Lines that include the string "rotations" are the ones to copy from the entries below.

DATA EXTRACTS Block Start

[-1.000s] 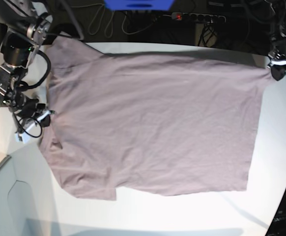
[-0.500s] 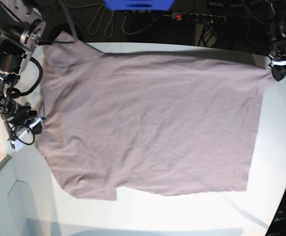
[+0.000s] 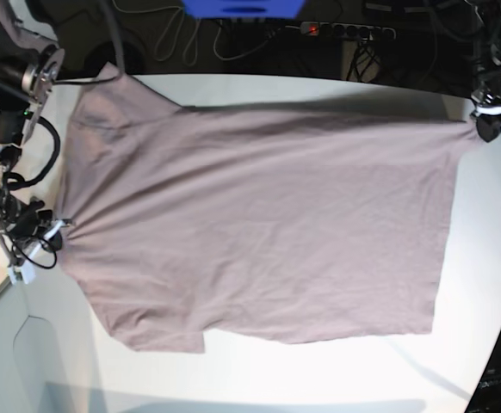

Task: Layout the t-shirt on the table in an organized manner, then fold the t-shirt properly
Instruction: 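Release the shirt with the right gripper and move it along the shoulder, then grasp the shirt shoulder corner with the right gripper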

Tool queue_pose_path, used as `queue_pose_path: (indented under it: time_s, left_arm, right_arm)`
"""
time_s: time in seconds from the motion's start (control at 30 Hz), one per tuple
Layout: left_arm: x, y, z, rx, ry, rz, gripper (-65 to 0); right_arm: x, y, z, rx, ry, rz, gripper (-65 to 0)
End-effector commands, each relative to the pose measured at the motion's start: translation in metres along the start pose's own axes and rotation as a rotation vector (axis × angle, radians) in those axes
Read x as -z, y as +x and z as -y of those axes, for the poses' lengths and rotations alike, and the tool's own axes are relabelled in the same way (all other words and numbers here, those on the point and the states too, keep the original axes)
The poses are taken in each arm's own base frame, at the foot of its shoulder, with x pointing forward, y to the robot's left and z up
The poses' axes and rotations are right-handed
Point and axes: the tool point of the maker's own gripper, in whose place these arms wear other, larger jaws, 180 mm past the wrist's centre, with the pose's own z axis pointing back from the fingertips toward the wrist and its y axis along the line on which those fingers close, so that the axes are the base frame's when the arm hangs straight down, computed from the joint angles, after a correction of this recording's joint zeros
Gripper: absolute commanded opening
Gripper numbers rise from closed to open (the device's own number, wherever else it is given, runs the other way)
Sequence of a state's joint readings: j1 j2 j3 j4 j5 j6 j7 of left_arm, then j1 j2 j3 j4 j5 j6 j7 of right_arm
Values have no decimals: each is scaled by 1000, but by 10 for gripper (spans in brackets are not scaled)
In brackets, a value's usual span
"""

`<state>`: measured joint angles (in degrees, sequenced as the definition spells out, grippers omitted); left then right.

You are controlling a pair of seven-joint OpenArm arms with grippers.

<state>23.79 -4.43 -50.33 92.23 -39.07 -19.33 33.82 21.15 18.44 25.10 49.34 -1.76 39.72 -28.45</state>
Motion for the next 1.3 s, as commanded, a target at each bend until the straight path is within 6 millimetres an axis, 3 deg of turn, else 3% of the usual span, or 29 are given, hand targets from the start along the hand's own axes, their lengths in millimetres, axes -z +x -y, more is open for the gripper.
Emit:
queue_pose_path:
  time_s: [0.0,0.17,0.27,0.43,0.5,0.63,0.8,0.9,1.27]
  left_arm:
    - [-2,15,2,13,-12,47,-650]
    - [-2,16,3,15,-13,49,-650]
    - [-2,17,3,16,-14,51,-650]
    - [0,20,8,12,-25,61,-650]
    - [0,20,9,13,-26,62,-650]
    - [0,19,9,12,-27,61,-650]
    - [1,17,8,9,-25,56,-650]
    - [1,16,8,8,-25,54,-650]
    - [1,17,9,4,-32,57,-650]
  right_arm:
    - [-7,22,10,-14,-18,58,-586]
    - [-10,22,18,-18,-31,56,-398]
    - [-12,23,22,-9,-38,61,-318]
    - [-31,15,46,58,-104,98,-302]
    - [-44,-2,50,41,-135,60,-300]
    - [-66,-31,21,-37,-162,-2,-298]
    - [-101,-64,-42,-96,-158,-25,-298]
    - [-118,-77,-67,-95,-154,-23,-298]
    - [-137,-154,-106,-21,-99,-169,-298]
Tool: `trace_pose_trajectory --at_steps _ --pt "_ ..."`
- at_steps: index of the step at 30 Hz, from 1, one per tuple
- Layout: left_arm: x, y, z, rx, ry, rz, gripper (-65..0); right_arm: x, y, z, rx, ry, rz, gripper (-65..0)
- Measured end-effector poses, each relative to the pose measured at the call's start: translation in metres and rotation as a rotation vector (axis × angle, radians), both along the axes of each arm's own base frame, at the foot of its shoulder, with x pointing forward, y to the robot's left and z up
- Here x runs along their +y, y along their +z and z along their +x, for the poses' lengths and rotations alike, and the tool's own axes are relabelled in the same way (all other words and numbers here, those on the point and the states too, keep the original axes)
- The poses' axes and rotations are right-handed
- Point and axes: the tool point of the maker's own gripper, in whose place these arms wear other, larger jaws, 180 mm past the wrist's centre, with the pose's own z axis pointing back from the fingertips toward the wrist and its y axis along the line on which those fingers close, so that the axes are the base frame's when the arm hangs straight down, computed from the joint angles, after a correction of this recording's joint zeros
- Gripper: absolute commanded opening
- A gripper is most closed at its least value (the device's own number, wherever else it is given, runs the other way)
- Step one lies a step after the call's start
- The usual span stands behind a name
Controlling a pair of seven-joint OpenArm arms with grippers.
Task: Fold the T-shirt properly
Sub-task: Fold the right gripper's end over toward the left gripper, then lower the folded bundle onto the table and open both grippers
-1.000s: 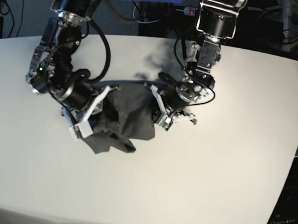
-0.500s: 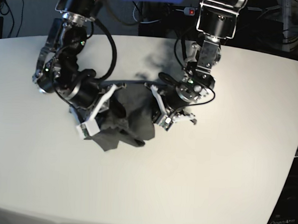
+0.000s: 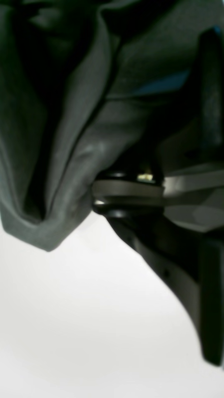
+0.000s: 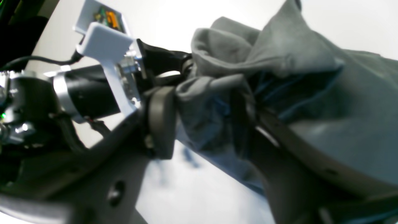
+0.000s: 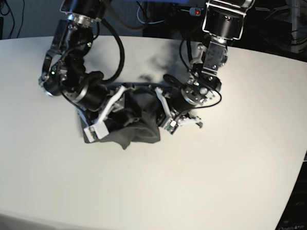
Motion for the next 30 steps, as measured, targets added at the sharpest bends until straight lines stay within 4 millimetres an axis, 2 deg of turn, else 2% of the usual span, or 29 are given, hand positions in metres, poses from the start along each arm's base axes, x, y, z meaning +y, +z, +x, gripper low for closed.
trace_pose_trajectory --at_steps 3,8,11,15,18,20,22,26,28,29,30 --pt "0.000 0.000 0.000 0.000 0.000 0.000 -60.2 0.005 0.010 0.001 -0.023 0.010 0.064 -28.9" --pt "0.007 -0.001 0.000 -0.003 -0.003 0.002 -60.2 -0.007 0.011 -0.003 -0.001 0.043 0.060 -15.7" --pt "0.008 -0.001 0.000 -0.002 -0.004 0.003 -60.2 -0.011 0.022 -0.004 -0.011 0.028 0.141 -11.0" --pt "0.016 -0.001 0.001 -0.001 0.009 -0.002 -60.2 -0.043 0.027 -0.002 -0.035 -0.033 0.084 -11.2" --pt "0.044 0.000 0.004 -0.004 0.088 -0.019 -60.2 -0.080 0.027 0.002 -0.064 -0.079 -0.009 -12.0" --pt "0.063 0.002 0.007 -0.013 0.122 0.012 -60.2 -0.095 0.019 0.001 -0.072 -0.110 -0.073 -17.6" --pt "0.076 0.002 0.007 -0.012 0.131 0.054 -60.2 -0.095 0.008 -0.003 -0.068 -0.108 -0.127 -26.1" --pt "0.096 0.005 0.002 -0.026 0.143 0.100 -60.2 -0.081 -0.001 0.002 -0.108 -0.055 -0.214 -48.6" --pt "0.100 0.006 0.003 -0.026 0.152 0.113 -60.2 -0.076 -0.015 0.001 -0.086 -0.029 -0.261 -59.9" --pt "0.104 0.006 0.003 -0.025 0.161 0.116 -60.2 -0.074 -0.025 -0.002 -0.062 -0.023 -0.279 -64.1" --pt "0.107 0.006 0.004 -0.024 0.171 0.114 -60.2 -0.070 -0.033 -0.004 -0.038 -0.015 -0.292 -65.0"
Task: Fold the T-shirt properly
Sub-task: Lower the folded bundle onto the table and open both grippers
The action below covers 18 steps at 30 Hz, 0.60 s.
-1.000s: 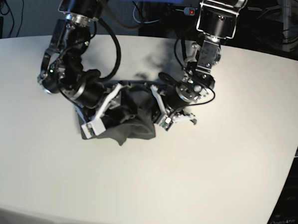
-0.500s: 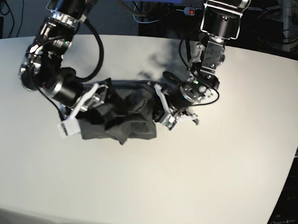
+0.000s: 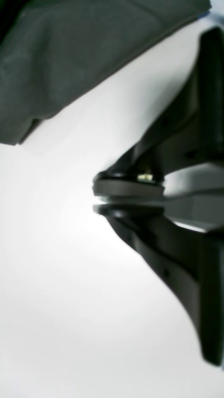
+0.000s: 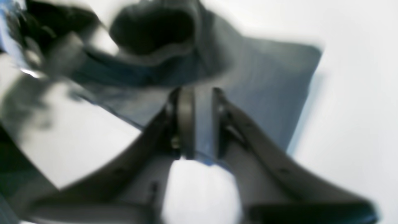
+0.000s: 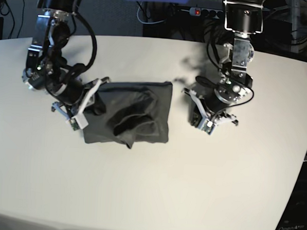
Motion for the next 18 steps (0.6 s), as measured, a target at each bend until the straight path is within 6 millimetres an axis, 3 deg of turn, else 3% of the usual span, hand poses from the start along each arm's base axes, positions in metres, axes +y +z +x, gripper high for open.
trace_pose_trajectory --at_steps 6,11,18 --pt "0.009 -0.001 0.000 -0.001 0.013 0.009 -60.2 0.023 -0.011 0.017 -0.009 0.028 0.013 -64.1" --pt "0.008 -0.002 -0.004 -0.001 0.013 0.004 -60.2 0.021 -0.025 0.017 0.035 0.023 0.015 -64.3" --pt "0.008 -0.002 -0.004 0.000 0.015 0.003 -60.2 0.024 -0.014 0.033 0.000 0.022 0.027 -64.3"
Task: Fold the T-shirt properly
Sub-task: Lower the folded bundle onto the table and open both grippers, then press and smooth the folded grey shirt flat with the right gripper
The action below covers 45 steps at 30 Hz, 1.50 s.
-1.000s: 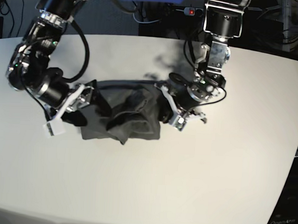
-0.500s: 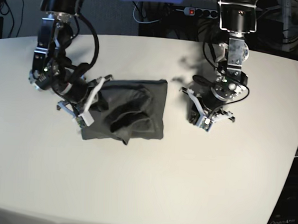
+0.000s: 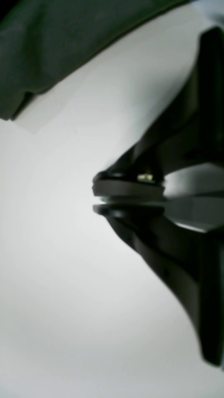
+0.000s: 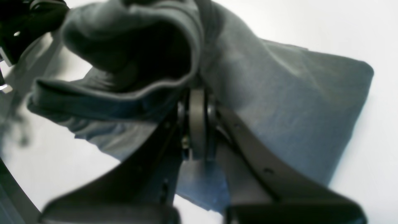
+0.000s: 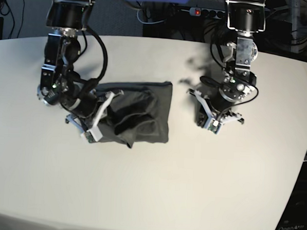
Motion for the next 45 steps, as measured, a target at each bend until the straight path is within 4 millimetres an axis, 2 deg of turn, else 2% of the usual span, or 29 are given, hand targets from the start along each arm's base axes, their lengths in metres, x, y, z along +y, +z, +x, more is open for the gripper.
trace_pose_trajectory --at_steps 6,14,27,34,39,41,45 --pt "-0.001 0.000 0.000 -0.001 0.000 -0.002 -60.2 0.015 0.004 0.003 -0.005 0.008 0.025 -64.3" --pt "-0.002 0.000 0.000 0.000 0.000 -0.002 -60.2 0.048 0.009 0.001 -0.005 0.058 0.071 -64.3" --pt "-0.001 0.000 0.000 0.000 0.002 -0.002 -60.2 0.084 0.016 -0.003 -0.010 0.125 0.110 -64.3" --pt "-0.001 -0.001 -0.003 -0.004 0.004 -0.006 -60.2 0.083 0.007 -0.013 0.017 0.121 0.106 -64.3" --pt "0.000 -0.001 -0.003 -0.004 0.001 -0.005 -60.2 0.079 0.011 -0.013 0.018 0.126 0.081 -64.3" --pt "0.000 -0.001 -0.003 -0.005 0.001 -0.005 -60.2 0.076 0.016 -0.012 0.008 0.125 0.066 -64.3" --pt "0.000 -0.003 -0.006 -0.002 0.007 -0.009 -60.2 0.065 0.042 -0.005 -0.066 0.123 0.014 -64.3"
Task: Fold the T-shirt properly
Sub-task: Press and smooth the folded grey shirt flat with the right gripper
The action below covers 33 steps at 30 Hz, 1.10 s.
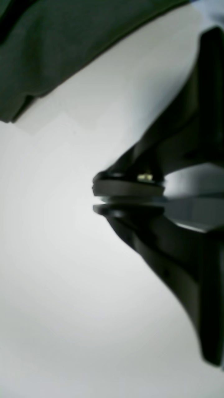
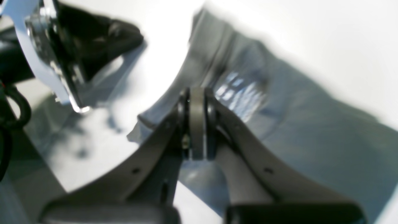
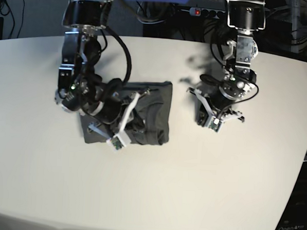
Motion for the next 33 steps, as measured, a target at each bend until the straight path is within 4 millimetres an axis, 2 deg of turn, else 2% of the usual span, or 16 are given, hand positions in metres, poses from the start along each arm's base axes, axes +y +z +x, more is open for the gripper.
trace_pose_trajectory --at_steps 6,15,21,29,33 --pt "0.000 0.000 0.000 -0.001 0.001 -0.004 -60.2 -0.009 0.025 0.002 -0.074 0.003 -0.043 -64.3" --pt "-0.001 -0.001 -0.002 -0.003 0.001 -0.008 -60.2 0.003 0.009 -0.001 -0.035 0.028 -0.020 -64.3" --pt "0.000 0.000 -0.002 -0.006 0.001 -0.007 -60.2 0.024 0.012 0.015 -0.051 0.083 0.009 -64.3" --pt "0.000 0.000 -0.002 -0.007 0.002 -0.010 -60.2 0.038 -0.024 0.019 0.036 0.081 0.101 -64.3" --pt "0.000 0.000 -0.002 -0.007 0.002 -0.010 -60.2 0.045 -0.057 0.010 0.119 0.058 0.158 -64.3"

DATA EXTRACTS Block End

• WRITTEN SOLUTION:
Read x as -z, y as +x and z as -y of those axes, for the poses' lengths and rotations alike, and the tool's own axes are relabelled in the same way (all other words and numbers here, those on the point and the states too, keep the original axes)
The poses' axes and rotations are right-handed
- Here x runs along their +y, y along their +z and z along their +x, for the poses' lengths and rotations alike, and the tool's own axes are relabelled in the same way (all other words and numbers here, those on the point and the states too, keep the original axes)
- The poses' axes and rotations are right-handed

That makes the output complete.